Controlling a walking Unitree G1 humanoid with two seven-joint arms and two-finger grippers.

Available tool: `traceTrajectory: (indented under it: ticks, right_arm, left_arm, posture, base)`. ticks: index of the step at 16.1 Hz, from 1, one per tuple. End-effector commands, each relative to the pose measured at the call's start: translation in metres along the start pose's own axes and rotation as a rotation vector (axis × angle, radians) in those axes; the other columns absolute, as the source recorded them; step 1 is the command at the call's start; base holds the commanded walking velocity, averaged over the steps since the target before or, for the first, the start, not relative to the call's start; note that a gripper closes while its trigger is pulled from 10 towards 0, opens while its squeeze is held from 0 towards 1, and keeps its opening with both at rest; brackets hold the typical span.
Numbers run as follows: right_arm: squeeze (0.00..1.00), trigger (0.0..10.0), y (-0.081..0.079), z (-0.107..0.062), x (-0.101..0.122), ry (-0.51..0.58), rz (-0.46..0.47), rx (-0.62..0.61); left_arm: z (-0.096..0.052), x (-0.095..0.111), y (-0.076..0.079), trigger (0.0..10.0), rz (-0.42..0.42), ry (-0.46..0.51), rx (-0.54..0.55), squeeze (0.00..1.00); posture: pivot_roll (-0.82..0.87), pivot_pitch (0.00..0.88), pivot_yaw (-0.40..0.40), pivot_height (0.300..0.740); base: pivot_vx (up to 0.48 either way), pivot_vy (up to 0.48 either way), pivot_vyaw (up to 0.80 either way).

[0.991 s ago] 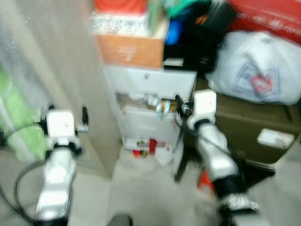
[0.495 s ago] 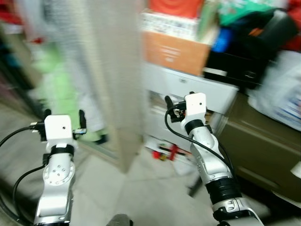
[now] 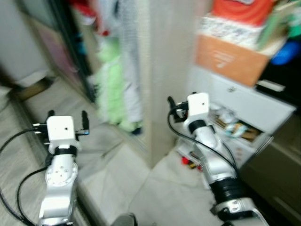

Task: Clean up the room

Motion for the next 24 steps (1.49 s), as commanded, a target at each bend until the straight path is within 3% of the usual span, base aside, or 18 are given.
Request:
traceTrajectory:
  ticks: [1, 5, 15, 24]
  right_arm:
    - [0.00, 10.0, -0.0014, 0.0023, 0.0078, 0.021, 0.012, 0.002]
    - [0.00, 10.0, -0.0024, 0.0026, 0.0095, 0.026, 0.015, 0.002]
    - [0.00, 10.0, -0.0061, 0.0031, 0.0134, 0.044, 0.022, 0.012]
    - [0.00, 10.0, -0.0110, 0.0029, 0.0171, 0.067, 0.024, 0.039]
  left_arm:
    - [0.0011, 0.0032, -0.0017, 10.0, 0.006, 0.002, -0.007, 0.00]
    - [0.0021, 0.0036, 0.0011, 10.0, -0.003, -0.001, -0.023, 0.00]
    - [0.0045, 0.0035, 0.0011, 10.0, -0.026, -0.006, -0.027, 0.00]
    - [0.0067, 0.0036, -0.0022, 10.0, -0.055, 0.002, -0.001, 0.00]
  posture:
    - [0.07, 0.000, 0.001, 0.740]
    - [0.07, 0.000, 0.003, 0.740]
    - [0.07, 0.000, 0.007, 0.740]
    - [0.07, 0.000, 0.008, 0.740]
  base:
    - [0.000, 0.000, 0.79]
    - [0.000, 0.000, 0.72]
    - [0.000, -0.407, 0.00]
    - [0.000, 0.000, 0.07]
Point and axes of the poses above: a point about 5 cm out from each wrist's last joint towards the gripper, its own z axis pointing out of the wrist towards the gripper, its own x axis along the axis of the wrist's last joint, y = z × x, the point moved 5 cm from there along z, pointing out of the wrist towards the gripper, and after that the axes turned 13 degrees about -z, right-handed, at the moved point
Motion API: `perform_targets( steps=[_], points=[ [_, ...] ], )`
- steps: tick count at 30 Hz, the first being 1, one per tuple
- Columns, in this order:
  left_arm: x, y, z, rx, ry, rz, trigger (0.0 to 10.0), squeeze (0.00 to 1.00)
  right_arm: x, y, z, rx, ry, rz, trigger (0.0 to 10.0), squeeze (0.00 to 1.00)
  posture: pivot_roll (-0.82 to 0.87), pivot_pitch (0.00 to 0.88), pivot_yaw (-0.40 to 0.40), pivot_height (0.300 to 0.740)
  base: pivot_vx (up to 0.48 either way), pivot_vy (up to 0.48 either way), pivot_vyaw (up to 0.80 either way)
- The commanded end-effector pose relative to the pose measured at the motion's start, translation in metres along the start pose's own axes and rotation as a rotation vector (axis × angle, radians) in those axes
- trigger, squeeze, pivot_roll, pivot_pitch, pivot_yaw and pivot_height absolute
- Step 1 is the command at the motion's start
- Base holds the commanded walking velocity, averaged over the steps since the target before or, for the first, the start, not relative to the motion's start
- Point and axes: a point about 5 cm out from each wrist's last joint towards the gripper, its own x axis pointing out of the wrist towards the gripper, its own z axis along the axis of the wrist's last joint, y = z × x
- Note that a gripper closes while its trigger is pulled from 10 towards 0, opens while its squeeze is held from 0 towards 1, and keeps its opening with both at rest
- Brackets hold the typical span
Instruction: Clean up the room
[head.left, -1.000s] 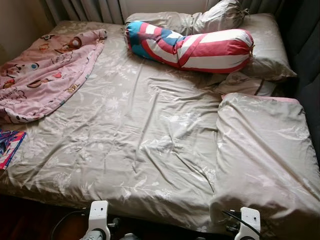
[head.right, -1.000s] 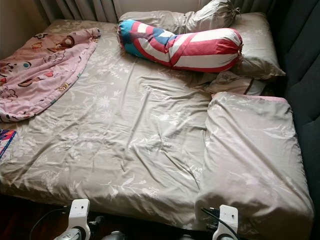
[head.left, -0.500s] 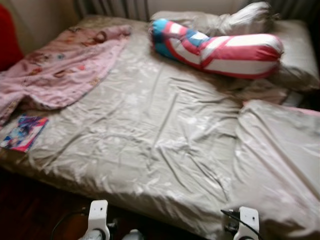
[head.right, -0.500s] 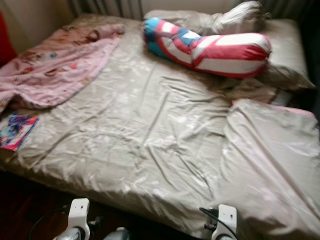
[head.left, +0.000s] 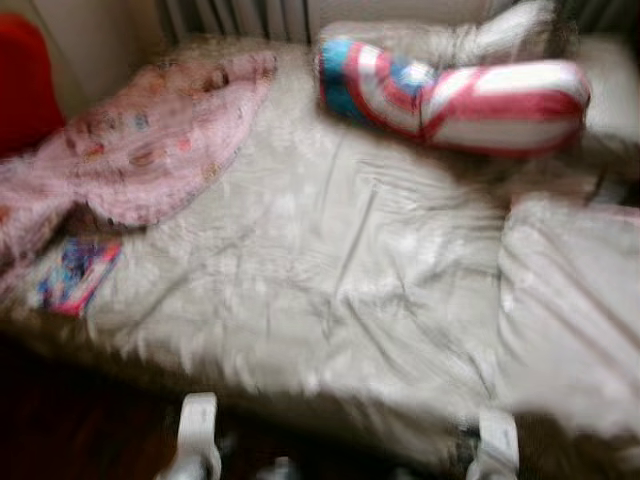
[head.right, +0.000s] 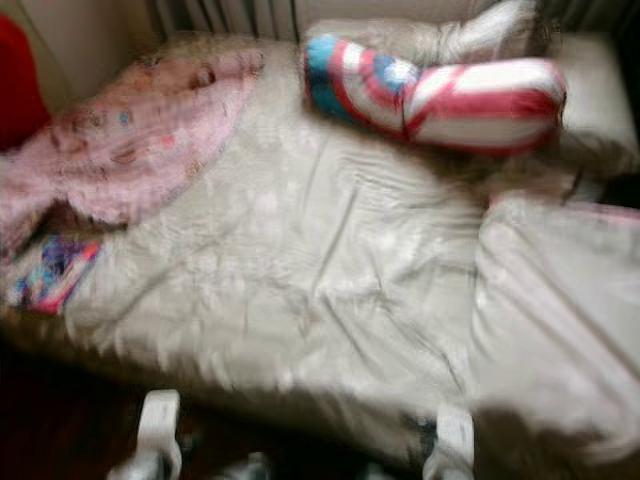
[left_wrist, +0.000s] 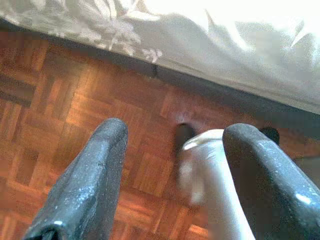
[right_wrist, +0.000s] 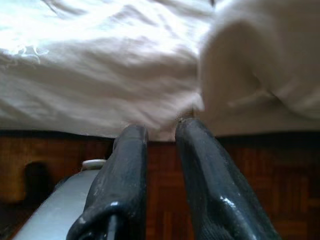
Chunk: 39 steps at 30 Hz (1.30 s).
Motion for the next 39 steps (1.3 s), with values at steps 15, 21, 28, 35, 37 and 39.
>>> perform_targets(
  steps=[15, 21, 28, 35, 37, 39],
  points=[
    [-0.0031, 0.0119, -0.0097, 0.016, 0.040, 0.027, 10.0, 0.00, -0.0023, 0.0067, -0.0123, -0.002, 0.046, 0.020, 10.0, 0.00, 0.03, 0.230, 0.009, 0.740, 0.000, 0.460, 0.00],
    [-0.0032, 0.0125, -0.0099, 0.017, 0.041, 0.027, 10.0, 0.00, -0.0027, 0.0032, -0.0133, -0.007, 0.047, -0.002, 10.0, 0.00, 0.03, 0.231, 0.010, 0.740, 0.000, 0.459, 0.00],
    [-0.0031, 0.0122, -0.0098, 0.018, 0.041, 0.027, 10.0, 0.00, -0.0026, 0.0044, -0.0136, -0.009, 0.051, 0.006, 10.0, 0.00, 0.03, 0.230, 0.009, 0.740, 0.000, 0.460, 0.00],
    [-0.0031, 0.0120, -0.0098, 0.017, 0.041, 0.027, 10.0, 0.00, -0.0025, 0.0051, -0.0134, -0.010, 0.051, 0.006, 10.0, 0.00, 0.03, 0.229, 0.007, 0.740, 0.000, 0.458, 0.00],
    [-0.0031, 0.0118, -0.0098, 0.017, 0.041, 0.027, 10.0, 0.00, -0.0025, 0.0050, -0.0134, -0.010, 0.052, 0.006, 10.0, 0.00, 0.03, 0.229, 0.007, 0.740, 0.000, 0.456, 0.00],
    [-0.0030, 0.0117, -0.0097, 0.018, 0.041, 0.027, 10.0, 0.00, -0.0025, 0.0050, -0.0134, -0.012, 0.052, 0.006, 10.0, 0.00, 0.03, 0.229, 0.007, 0.740, 0.000, 0.458, 0.00]
  ],
)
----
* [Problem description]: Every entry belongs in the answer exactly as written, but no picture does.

* [Response area]:
Controlling a walking Unitree G1 humanoid with two seven-joint arms and two-finger grippers.

Available tool: `traceTrajectory: (indented under it: ticks, right_arm, left_arm, posture, base)`. ticks: index of the step at 16.1 Hz, from 1, one per tuple. End-effector commands, each relative to the pose measured at the call's start: translation in metres along the start pose's own axes and rotation as a rotation vector (axis × angle, radians) in those axes; the other columns absolute, as the source recorded them; step 1 is the command at the call's start; base holds the commanded walking velocity, averaged over the steps since the target before or, for the first, the start, not relative to the call's start; note that a gripper closes while its trigger is pulled from 10 towards 0, opens while its squeeze is held from 0 towards 1, and keeps its opening with both at rest; brackets hold the typical span.
Numbers run as follows: right_arm: squeeze (0.00..1.00), trigger (0.0..10.0), y (-0.081..0.079), z (-0.107..0.062), x (-0.101..0.122), ry (-0.51..0.58), rz (-0.46..0.47), rx (-0.62..0.61); left_arm: z (-0.096..0.052), x (-0.095..0.111), y (-0.076..0.079), trigger (0.0..10.0), rz (-0.42..0.42), ry (-0.46..0.51), rx (-0.54..0.55), squeeze (0.00..1.00); posture: pivot_roll (-0.82..0.87), pivot_pitch (0.00..0.88), pivot_yaw (-0.40..0.40), pivot_height (0.300..0.740); base: pivot_vx (up to 0.48 either way), pivot_vy (up to 0.48 either way), pivot_vyaw (up to 0.80 either way).

[0.991 s ago] 
[0.495 s ago] 
[now] 

Task: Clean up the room

Motion for the next 24 steps (1.49 s), as commanded, a target at each bend until the straight path is within 3% of the usual span, base aside, or 18 are given.
Request:
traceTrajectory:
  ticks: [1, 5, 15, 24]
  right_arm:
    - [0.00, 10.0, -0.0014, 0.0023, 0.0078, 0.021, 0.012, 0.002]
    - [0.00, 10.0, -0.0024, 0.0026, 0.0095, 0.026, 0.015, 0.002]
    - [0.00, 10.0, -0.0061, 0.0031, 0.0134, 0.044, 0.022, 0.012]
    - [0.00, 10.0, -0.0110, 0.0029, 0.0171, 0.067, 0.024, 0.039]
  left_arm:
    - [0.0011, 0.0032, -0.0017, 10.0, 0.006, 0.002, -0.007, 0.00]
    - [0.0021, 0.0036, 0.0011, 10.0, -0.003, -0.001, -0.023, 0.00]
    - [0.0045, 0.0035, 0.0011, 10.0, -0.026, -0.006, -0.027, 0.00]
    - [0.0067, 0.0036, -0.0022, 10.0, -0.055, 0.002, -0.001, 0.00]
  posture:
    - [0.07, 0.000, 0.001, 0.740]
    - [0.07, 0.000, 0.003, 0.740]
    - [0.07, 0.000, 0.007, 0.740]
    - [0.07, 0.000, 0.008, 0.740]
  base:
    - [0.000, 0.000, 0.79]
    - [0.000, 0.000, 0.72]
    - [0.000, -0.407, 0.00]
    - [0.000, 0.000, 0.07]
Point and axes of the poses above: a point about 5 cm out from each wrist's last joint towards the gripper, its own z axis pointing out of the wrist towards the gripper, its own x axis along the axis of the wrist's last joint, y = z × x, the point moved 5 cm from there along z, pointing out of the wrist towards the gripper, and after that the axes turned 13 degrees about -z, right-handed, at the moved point
Motion API: `perform_targets( steps=[_], points=[ [_, ...] ], )`
- steps: tick count at 30 Hz, the first being 1, one per tuple
- Columns, in this order:
  left_arm: x, y, z, rx, ry, rz, trigger (0.0 to 10.0), squeeze (0.00 to 1.00)
  right_arm: x, y, z, rx, ry, rz, trigger (0.0 to 10.0), squeeze (0.00 to 1.00)
  posture: pivot_roll (-0.82 to 0.87), pivot_pitch (0.00 to 0.88), pivot_yaw (-0.40 to 0.40), pivot_height (0.300 to 0.740)
  base: pivot_vx (up to 0.48 either way), pivot_vy (up to 0.48 either way), pivot_vyaw (up to 0.80 either way)
- The commanded end-effector pose relative to the pose measured at the motion's start, translation in metres along the start pose's own axes and rotation as a rotation vector (axis × angle, radians) in those axes
- trigger, squeeze, pivot_roll, pivot_pitch, pivot_yaw and pivot_height absolute
- Step 1 is the command at the motion's start
- Base holds the commanded walking velocity, averaged over the steps since the target before or, for the first, the start, not relative to the motion's start
- Point and axes: a point about 5 cm out from each wrist's last joint towards the gripper, its own x axis pointing out of the wrist towards the gripper, its own z axis along the axis of the wrist's last joint, y = z × x
- Note that a gripper closes while its trigger is pulled from 10 towards 0, opens while its squeeze is held from 0 towards 1, and keeps its opening with both at rest
- Brackets hold the typical span
Instruction: Clean up the room
[head.left, -1.000s] 
[head.right, -1.000s] 
[head.left, -0.500s] 
[head.right, -0.500s] 
[head.left, +0.000s] 
[head.right, +0.000s] 
[left_wrist, +0.000s] 
[right_wrist, +0.000s] 
Chunk: 39 steps at 30 Hz (1.30 s).
Motion for the next 39 steps (1.3 s), with values at steps 15, 21, 28, 35, 37 and 39.
>>> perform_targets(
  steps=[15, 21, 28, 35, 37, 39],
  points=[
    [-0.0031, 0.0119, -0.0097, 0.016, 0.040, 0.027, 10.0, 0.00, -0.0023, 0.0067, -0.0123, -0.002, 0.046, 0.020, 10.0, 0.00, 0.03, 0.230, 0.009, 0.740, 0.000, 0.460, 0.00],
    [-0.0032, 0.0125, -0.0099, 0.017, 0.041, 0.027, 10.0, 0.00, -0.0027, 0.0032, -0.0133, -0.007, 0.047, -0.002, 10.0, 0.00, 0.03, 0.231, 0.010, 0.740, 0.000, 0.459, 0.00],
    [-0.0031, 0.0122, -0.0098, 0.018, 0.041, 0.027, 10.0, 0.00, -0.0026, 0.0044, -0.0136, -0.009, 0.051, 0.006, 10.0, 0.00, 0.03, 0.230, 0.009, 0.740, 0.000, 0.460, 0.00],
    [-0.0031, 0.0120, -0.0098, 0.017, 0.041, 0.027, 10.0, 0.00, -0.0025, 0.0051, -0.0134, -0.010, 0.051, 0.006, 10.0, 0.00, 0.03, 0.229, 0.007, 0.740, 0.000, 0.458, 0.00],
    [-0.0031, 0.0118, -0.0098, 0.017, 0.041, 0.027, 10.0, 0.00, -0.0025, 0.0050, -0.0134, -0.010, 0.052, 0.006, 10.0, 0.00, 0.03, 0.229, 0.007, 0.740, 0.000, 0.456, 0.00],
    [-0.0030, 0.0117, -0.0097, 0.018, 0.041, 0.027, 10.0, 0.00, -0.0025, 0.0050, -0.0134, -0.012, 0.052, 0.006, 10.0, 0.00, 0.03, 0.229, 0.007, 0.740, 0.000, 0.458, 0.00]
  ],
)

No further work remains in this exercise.